Eighty to ninety percent of goods going throughout North America is underinsured or uninsured today.
What are the reasons for this? There is a slew of them. There is undoubtedly a knowledge gap at work here. Many shippers and freight brokers are under the impression that their carrier’s liability coverage provides more protection than it actually does. They are unaware of their full vulnerability and hence are oblivious to the necessity to address this potentially crippling risk. The insurance sector, on the other hand, has contributed to the current worldwide underinsurance catastrophe.
What do you mean by that?
Insurance, like the freight industry, is a relationship-driven company. As a result, it has been hesitant to adopt artificial intelligence (AI) and automation technology. In addition, traditionally underwritten insurance premiums have risen in tandem with rising risk due to a lack of tech-driven efficiencies. For far too many enterprises in the freight industry, this presents a barrier to entry.
The benefits of investing in technology
Transportation companies have an advantage in this area. They’ve already understood the advantages of combining data from several sources. With even more visibility on the horizon, this provides a more complete view of how freight is moving and how to move it more efficiently.
These technological advancements have not rendered human tasks obsolete (or more importantly, jobs). They have liberated freight industry professionals from the banal, allowing them to concentrate on what they do best.
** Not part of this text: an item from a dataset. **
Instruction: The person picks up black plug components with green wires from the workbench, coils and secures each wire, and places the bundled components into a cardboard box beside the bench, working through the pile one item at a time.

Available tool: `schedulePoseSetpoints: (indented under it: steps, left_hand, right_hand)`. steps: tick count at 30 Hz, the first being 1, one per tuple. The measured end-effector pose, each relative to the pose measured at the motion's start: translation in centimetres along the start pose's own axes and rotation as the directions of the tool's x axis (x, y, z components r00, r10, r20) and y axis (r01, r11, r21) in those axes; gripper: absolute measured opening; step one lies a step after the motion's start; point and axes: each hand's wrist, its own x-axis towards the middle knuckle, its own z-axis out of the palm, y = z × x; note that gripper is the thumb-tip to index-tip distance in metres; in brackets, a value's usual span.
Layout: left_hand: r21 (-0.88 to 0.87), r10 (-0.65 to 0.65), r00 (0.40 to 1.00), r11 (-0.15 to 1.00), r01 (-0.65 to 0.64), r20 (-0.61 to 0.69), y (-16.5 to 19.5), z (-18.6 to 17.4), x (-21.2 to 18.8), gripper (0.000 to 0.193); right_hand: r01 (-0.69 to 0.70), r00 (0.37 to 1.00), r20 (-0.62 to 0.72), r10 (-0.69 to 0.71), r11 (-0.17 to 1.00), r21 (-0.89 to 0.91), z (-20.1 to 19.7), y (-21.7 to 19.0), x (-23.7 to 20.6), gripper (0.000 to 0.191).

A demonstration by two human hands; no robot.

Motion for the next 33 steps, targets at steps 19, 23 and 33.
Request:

Digital freight matching, for example, puts data in front of decision-makers so they can apply their judgment to each load and make business-appropriate decisions rapidly.
Freight insurance in the future
Insurance is only now starting to catch up, but those were significant initial steps.
Take, for example, Loadsure, a partner of DAT Freight & Analytics. It’s upending the status quo by incorporating AI and automation into the mix. What does this imply for the transportation industry?
Coverage that is more responsive, economical, and scalable.
Loadsure, for example, uses AI to underwrite cargo insurance based on massive volumes of historical and real-time data. As a result, insurance coverage is provided in real-time and at a much finer level than previous approaches.
Finally, brokers, shippers, and carriers will be able to get coverage just when they need it, with no minimum premiums or upfront fees.
Insurance coverage becomes more cost-effective and scalable as AI prices insurance to match the load’s actual risk profile, placing risk management in the hands of all enterprises, not just the enterprise. This is a crucial factor to consider for small enterprises, which frequently have a shaky cash flow. This limits their insurance options too broad plans that cover cargo risk rather than protections tailored to their specific needs.
Insurance is a balance sheet stabilizer, and no company should be priced out of the coverage they require to preserve their future growth, especially in this environment. That’s exactly what AI and automation can help with.